- TASK GOAL -
Look through the records below for the line with "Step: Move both". Return that line and each one after it up to and including the line with "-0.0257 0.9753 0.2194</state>", exactly.

---- MATERIAL PROVIDED

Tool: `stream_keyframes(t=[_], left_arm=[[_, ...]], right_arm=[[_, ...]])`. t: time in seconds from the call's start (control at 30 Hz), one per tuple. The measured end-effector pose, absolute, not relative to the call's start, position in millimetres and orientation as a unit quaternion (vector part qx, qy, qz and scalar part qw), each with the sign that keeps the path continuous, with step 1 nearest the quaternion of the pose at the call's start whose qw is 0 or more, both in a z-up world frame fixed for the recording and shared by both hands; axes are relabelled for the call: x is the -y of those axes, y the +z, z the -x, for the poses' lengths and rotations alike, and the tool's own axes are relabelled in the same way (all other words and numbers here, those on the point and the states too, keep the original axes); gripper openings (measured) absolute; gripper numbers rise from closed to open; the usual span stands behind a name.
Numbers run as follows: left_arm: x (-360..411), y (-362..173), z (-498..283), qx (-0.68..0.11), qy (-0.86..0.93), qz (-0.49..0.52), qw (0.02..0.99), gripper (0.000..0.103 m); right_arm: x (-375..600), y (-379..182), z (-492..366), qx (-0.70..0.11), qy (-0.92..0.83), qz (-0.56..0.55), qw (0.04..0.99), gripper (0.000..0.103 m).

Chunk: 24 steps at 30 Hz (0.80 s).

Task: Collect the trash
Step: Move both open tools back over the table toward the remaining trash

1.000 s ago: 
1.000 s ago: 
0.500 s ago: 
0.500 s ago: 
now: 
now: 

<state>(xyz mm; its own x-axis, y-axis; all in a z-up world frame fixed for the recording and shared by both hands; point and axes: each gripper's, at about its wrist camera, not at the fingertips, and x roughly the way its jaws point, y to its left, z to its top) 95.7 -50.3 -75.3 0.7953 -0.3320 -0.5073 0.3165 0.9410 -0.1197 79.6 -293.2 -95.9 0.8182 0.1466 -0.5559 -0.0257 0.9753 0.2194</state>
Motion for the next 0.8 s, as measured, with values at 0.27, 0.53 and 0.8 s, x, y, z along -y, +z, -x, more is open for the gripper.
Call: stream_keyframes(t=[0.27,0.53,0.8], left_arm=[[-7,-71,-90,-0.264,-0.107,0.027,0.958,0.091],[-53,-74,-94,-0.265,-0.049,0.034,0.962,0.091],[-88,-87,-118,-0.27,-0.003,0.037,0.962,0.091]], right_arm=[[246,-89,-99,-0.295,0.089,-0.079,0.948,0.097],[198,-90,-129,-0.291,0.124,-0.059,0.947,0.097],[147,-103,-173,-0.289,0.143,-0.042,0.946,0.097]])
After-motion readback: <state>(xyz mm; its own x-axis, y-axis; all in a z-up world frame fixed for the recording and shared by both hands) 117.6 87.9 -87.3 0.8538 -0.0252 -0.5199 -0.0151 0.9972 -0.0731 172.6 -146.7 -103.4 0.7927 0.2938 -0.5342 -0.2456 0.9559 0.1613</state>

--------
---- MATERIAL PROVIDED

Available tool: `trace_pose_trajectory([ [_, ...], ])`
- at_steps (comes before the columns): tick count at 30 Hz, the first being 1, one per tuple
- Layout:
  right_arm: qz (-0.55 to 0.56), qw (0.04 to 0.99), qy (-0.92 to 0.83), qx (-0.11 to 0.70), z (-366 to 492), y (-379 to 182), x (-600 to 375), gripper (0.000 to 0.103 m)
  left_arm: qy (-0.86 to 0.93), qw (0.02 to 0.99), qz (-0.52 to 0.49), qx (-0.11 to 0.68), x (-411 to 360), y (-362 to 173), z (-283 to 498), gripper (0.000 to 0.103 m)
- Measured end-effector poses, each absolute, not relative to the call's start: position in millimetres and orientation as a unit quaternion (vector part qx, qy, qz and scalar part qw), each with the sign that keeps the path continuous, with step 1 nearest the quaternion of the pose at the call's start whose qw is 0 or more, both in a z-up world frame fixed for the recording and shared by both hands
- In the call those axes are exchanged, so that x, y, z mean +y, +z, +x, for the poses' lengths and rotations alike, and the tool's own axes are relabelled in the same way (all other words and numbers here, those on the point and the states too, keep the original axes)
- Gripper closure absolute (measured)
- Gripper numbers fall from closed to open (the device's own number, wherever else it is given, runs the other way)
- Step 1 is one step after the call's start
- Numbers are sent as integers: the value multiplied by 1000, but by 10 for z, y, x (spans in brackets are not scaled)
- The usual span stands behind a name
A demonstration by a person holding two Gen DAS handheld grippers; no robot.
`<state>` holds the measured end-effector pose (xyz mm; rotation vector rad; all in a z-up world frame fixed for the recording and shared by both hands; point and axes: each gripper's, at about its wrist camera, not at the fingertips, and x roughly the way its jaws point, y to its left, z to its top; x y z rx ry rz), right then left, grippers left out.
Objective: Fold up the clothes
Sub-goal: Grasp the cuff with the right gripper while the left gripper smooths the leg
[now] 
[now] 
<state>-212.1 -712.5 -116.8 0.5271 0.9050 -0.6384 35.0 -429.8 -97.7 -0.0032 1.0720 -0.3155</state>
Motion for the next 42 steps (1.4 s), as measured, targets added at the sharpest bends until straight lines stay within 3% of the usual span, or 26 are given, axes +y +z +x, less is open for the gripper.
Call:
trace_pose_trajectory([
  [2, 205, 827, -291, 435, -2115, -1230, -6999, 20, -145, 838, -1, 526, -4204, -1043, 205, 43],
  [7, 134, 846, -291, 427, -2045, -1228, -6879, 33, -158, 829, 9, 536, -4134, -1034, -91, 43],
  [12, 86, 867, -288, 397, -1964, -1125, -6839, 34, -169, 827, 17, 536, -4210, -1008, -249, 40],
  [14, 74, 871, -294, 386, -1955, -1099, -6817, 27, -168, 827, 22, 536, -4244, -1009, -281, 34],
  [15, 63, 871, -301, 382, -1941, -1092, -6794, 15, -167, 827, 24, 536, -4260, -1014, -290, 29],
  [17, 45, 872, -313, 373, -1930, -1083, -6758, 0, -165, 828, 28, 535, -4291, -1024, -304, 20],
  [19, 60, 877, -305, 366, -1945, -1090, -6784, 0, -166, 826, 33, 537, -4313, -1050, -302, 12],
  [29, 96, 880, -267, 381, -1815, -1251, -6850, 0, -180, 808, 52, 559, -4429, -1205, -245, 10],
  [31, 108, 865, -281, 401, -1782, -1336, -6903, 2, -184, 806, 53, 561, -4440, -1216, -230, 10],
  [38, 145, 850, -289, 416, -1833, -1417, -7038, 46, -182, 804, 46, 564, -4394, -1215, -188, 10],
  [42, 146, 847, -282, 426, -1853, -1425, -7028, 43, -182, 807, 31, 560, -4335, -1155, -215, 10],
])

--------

- YOUR SOLUTION -
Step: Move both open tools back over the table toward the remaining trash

1.000 s ago: 
1.000 s ago: 
0.500 s ago: 
0.500 s ago: 
now: 
now: 

<state>(xyz mm; its own x-axis, y-axis; all in a z-up world frame fixed for the recording and shared by both hands; point and axes: each gripper's, at about its wrist camera, not at the fingertips, and x roughly the way its jaws point, y to its left, z to its top) 95.7 -50.3 -75.3 0.7953 -0.3320 -0.5073 0.3165 0.9410 -0.1197 79.6 -293.2 -95.9 0.8182 0.1466 -0.5559 -0.0257 0.9753 0.2194</state>

The exercise requires no further work.